Clôture de l’appel d’offres du 19 janvier 2026
L’Office algérien interprofessionnel des céréales (OAIC) a fermé, ce 19 janvier 2026, un appel à propositions à l’échelle internationale pour l’achat de blé meunier. Selon des sources européennes, environ 600 000 tonnes auraient été acquises lors de cette démarche. Le volume total pourrait atteindre jusqu’à 720 000 tonnes, d’après certaines prévisions [source non confirmée].
Les accords ont été conclus autour de 254 dollars par tonne métrique, coûts et fret inclus. D’autres experts parlent d’un minimum de 253 dollars par tonne métrique, selon des estimations non confirmées.

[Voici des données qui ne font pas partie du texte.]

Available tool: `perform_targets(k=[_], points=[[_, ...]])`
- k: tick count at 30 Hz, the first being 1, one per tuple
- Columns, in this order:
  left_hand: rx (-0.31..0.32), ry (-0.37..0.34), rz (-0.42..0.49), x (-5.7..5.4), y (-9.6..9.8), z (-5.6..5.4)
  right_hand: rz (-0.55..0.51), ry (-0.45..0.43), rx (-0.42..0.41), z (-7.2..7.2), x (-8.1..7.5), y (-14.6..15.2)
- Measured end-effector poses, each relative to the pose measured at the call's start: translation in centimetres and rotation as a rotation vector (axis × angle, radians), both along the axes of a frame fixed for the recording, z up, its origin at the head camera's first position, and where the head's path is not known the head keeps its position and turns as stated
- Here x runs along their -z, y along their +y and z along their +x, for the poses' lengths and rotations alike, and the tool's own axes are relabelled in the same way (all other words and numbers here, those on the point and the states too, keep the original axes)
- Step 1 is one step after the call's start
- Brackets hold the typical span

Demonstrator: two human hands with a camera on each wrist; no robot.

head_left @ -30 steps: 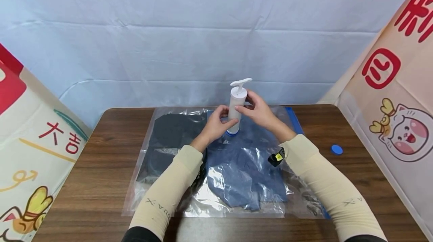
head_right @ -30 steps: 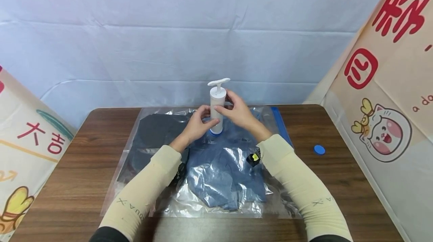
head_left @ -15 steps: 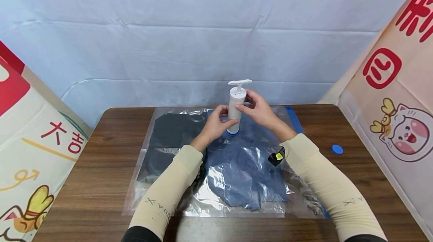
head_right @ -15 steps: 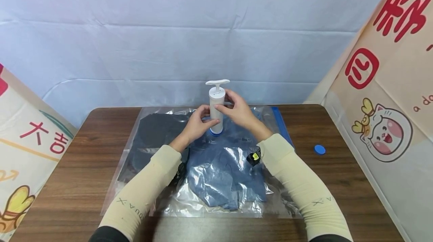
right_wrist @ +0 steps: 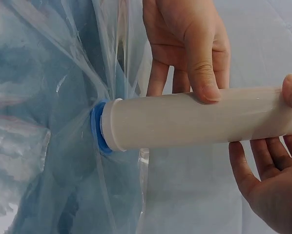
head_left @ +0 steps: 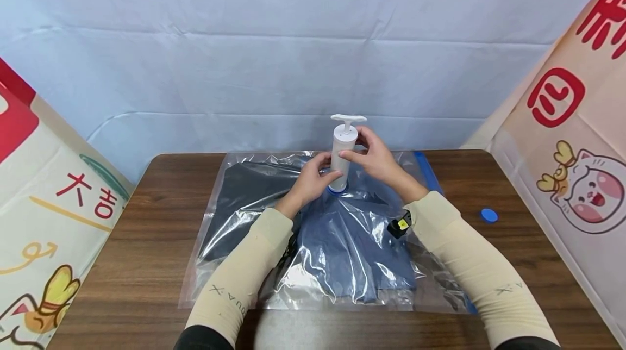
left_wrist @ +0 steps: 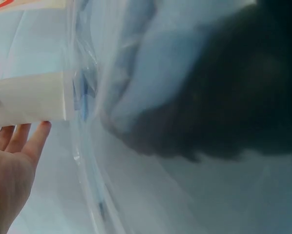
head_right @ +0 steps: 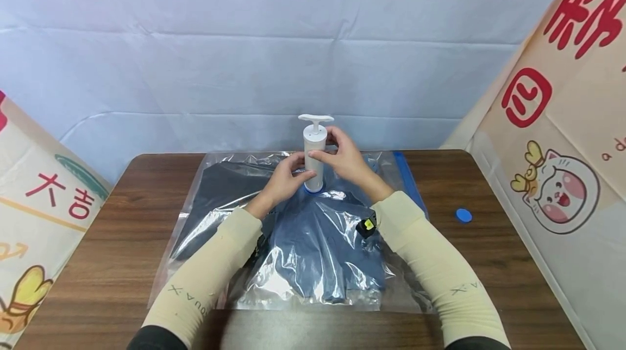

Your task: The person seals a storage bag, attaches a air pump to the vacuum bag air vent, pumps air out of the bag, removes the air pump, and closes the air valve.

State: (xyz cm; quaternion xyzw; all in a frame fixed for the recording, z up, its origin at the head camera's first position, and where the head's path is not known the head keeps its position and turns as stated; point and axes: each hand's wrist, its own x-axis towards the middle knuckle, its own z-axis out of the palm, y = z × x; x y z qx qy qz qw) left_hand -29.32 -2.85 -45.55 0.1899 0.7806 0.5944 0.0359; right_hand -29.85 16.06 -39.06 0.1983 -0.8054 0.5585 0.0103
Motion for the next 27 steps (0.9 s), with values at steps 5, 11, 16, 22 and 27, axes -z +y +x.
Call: perform_targets(k=[5,11,16,22,27], points=[[-0.006,0.002,-0.008,0.2,0.0,-0.1,-0.010,-0.006,-0.014,-0.1,-0.1,0.1],[-0.010,0.020,-0.005,0.4,0.1,-0.1,-0.011,-0.028,-0.063,0.2,-0.9,0.5],[-0.014,0.013,0.004,0.4,0.3,-0.2,0.009,-0.004,-0.067,0.3,-2.2,1.3],[-0.014,0.003,-0.008,0.2,0.4,-0.2,0.034,0.096,-0.056,-0.1,-4.4,1.9],[-0.006,0.002,-0.028,-0.3,0.5,-0.1,0.127,0.177,-0.027,-0.3,-6.3,1.8]])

L’Argentine prend l’avantage comme fournisseur principal
L’appel en question permettait aux fournisseurs de soumettre leurs offres sans restriction d’origine. Toutefois, les observateurs estiment que l’Argentine pourrait bien dominer les approvisionnements grâce à ses prix compétitifs, rendus possibles par une récente récolte abondante dans ce pays d’Amérique du Sud.
Un négociant européen a expliqué que les prix étaient suffisamment bas pour écarter le blé venant de la mer Noire, diminuant ainsi la compétitivité des origines habituelles.
Conditions et calendrier d’approvisionnement
L’OAIC a détaillé un calendrier de livraison établi sur l’origine du blé. Les approvisionnements provenant d’Europe doivent être réalisés en deux périodes distinctes en mars 2026. En revanche, les cargaisons provenant de l’Amérique du Sud ou de l’Australie doivent être livrées en février. Ces ajustements visent une réception fluide et optimisée des cargaisons en Algérie.
Comptant parmi les plus grands importateurs de céréales, l’Algérie a diversifié ses sources d’approvisionnement, réduisant ses achats de blé français dans le cadre de relations diplomatiques tendues et d’une volonté de réduire sa dépendance. La production nationale de blé est prévue en hausse, avec une estimation de 3,2 millions de tonnes pour la saison 2025-2026.